For kindergarten, he went to a typical full day classroom with the support of a speech and language therapist and a teacher for the deaf and there was some support from the New England Deafblind Consortium. He did awesome, we really took a leap with this because they took away the sign support and he was in a general education setting all day long and he actually finished out the school year reading at a first grade level. You know, we’re really proud of that because you hear all the statistics about deaf children topping out at a fourth grade reading level and we’re both educators so we’re well aware of what the possibilities are but again, we view him as a whole so we work with him as a whole and have done that his whole life and gotten him to a place where we know he’s really going to succeed.
It’s really hard to go from a setting of a teacher, a parent, and six kids to a teacher, a parent, and twenty two kids who are equally needy for lots of different reasons. Some of them have needs that are unidentified, so I would say to a parent to be aware that if your child is mainstreamed we would like to think that they will stand out because we see their needs as clearly identified and we know what the intervention is going to be, but there are probably half of the other students in the classroom who have never had an educational experience and have a lot of other needs, so the teacher is juggling both the high needs of your child as well as all these other little ones who are making demands on them and they don’t know what to do yet.
For parents of little ones who are going into a formal academic setting it is really important to remember that you probably have more answers than that school might have because you’ve been working on it for a longer time than that school. You need to be patient and walk that fine line between pushing to make sure that the attention is there and the teacher is going that extra mile, but also be sensitive to the fact that there are twenty other children being supported. And sometimes you feel like you are being a pain, but that’s ok because that’s your job, to advocate for your child. But you can’t advocate for your child in a way that makes the recipient feel like they don’t want to be in a partnership with you. And this is an ongoing learning experience. And there was a moment in time when I did not push very hard because I was worried about the perception and then there were moments when I walked out of the school thinking nobody was going to take my phone call the next time. But the FM system got fixed and they made sure to change the channels on the other kids in the school’s FM so my son wasn’t hearing instruction from the kids in fifth grade down the hall.
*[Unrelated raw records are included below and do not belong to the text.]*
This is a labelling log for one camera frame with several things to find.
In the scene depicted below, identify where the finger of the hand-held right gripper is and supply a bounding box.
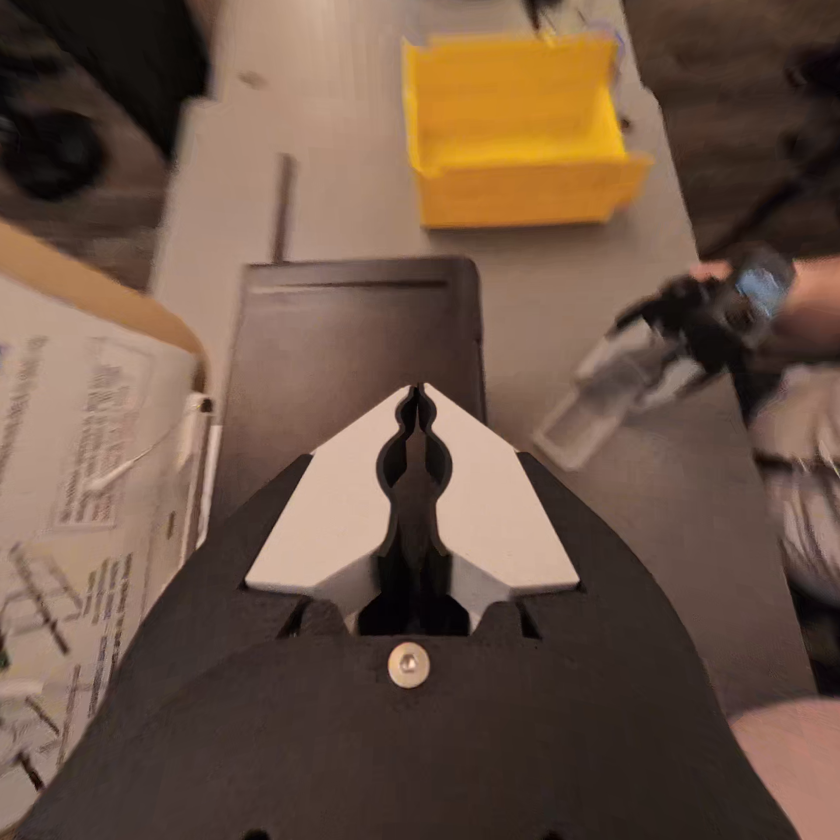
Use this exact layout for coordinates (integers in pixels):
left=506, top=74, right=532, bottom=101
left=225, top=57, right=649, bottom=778
left=591, top=322, right=667, bottom=371
left=635, top=358, right=710, bottom=414

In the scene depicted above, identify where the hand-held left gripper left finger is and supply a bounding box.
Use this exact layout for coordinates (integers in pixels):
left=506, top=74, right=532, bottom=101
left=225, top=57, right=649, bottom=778
left=244, top=384, right=421, bottom=616

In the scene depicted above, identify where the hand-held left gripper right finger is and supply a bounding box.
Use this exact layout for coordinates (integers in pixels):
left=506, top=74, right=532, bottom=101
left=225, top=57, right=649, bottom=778
left=416, top=382, right=582, bottom=626

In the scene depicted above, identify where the clear plastic drawer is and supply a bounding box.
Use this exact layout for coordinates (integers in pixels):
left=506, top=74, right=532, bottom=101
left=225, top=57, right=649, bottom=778
left=533, top=327, right=665, bottom=471

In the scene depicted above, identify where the black organizer tray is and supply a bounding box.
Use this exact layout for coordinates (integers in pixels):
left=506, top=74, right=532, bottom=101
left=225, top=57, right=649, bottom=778
left=209, top=256, right=488, bottom=529

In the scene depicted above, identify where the person's right forearm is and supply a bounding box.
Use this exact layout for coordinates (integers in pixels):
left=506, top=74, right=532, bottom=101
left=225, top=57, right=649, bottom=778
left=771, top=257, right=840, bottom=367

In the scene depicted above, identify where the person's light grey clothing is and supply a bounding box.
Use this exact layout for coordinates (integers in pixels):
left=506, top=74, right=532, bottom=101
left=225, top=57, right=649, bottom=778
left=747, top=364, right=840, bottom=595

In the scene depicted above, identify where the yellow plastic bin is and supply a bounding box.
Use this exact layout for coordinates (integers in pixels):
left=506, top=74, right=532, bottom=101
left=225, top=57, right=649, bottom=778
left=400, top=29, right=655, bottom=231

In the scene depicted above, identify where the cardboard box with printed paper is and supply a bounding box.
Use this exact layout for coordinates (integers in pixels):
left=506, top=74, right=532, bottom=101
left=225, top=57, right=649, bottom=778
left=0, top=220, right=219, bottom=840

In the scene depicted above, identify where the person's bare leg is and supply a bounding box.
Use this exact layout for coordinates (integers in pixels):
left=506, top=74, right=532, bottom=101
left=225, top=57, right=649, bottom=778
left=727, top=697, right=840, bottom=840

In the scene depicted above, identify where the dark blurred object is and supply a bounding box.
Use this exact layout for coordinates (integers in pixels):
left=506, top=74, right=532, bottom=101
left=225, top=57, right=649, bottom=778
left=0, top=0, right=212, bottom=201
Also, finding out how to help your child to be a self-advocate is huge because you’re not there 90% of the time. So having my son be able to remind the teacher to turn off the FM system when his teacher leaves the room or turn it on or that one of his aids isn’t working or that he might need a new battery. All of these things I can’t help him with when he’s at school so he needs to know that it’s ok to ask and it’s actually part of his responsibility and this has been a part of the process as well.
He was in a preschool for two years before he got to a school for kids with hearing loss, so prior to that I had to educate a lot of teachers. I wasn’t qualified so I had to figure a lot of it out as I went along, like asking them to do simple things, like making sure that he is looking at you when you are talking to him or if they are outside playing and there are lots of kids out there and playing with lots of noise you have to get his attention… I mean, on the one hand we were presenting a kid who has lots of language and was very articulate and clear with his speech and didn’t present as if he was deaf or hard of hearing but it made it so much harder for teachers to pay attention to what he needed in order to get all of the instruction or everything that was needed. At one point it would become very evident that he was hearing something very different from what they were saying and you would see the light bulb go off and they would say, “Oh ok you were right.” So that was the mainstream preschool experience.
She is mainstreamed. She wears her implants and does everything with the class. She graduated from speech therapy and doesn’t have that anymore. She still has pull out time to catch up with school work or for enrichment, depending on where she is in her subjects. She loves it and she’s doing great. She has a new FM so hopefully she’ll get a little more sound in both ears.
She’s always been mainstreamed. She was in an integrated preschool program so that half the kids had other issues, not necessarily hearing loss, and half the kids were “typically developing” kids. When she first started kindergarten her language still was significantly delayed. Her hearing loss wasn’t identified until she was one. She just missed the newborn screening.
Mainstreamed With Accommodations
She’s doing very well at school. She’s in a mainstream classroom and we’ve made accommodations. She has an FM system. She has acoustic tiles and carpeting on the floor. So that all helps. This year, she has a male teacher. His voice, he’s in theater and his voice projects so nicely that I’ve noticed a difference from last year and her fatigue level when she comes home from school this year. You don’t realize how hard they’re working to listen all day long.
Evan and Tom are both at regular school. They each have interpreters. They rely on them a lot.
Public School With a Language Facilitator
We really wanted him to go to the local public school. They were willing to hire a language facilitator who also had knowledge of sign language. They were also willing to contract out for speech and language therapy with somebody who had experience with deaf and hard of hearing children. So we were very fortunate.
Separate and Integrated Classrooms
The classroom has eleven children with special needs. They integrate for music, gym, and cafeteria. She does stuff with the whole school too, so they all know her. As I look back, I remember when she was three: she potty trained late and she couldn’t focus, I was freaking out! And now to think that she’s taking the bus and going to our local school; she’s come a long way!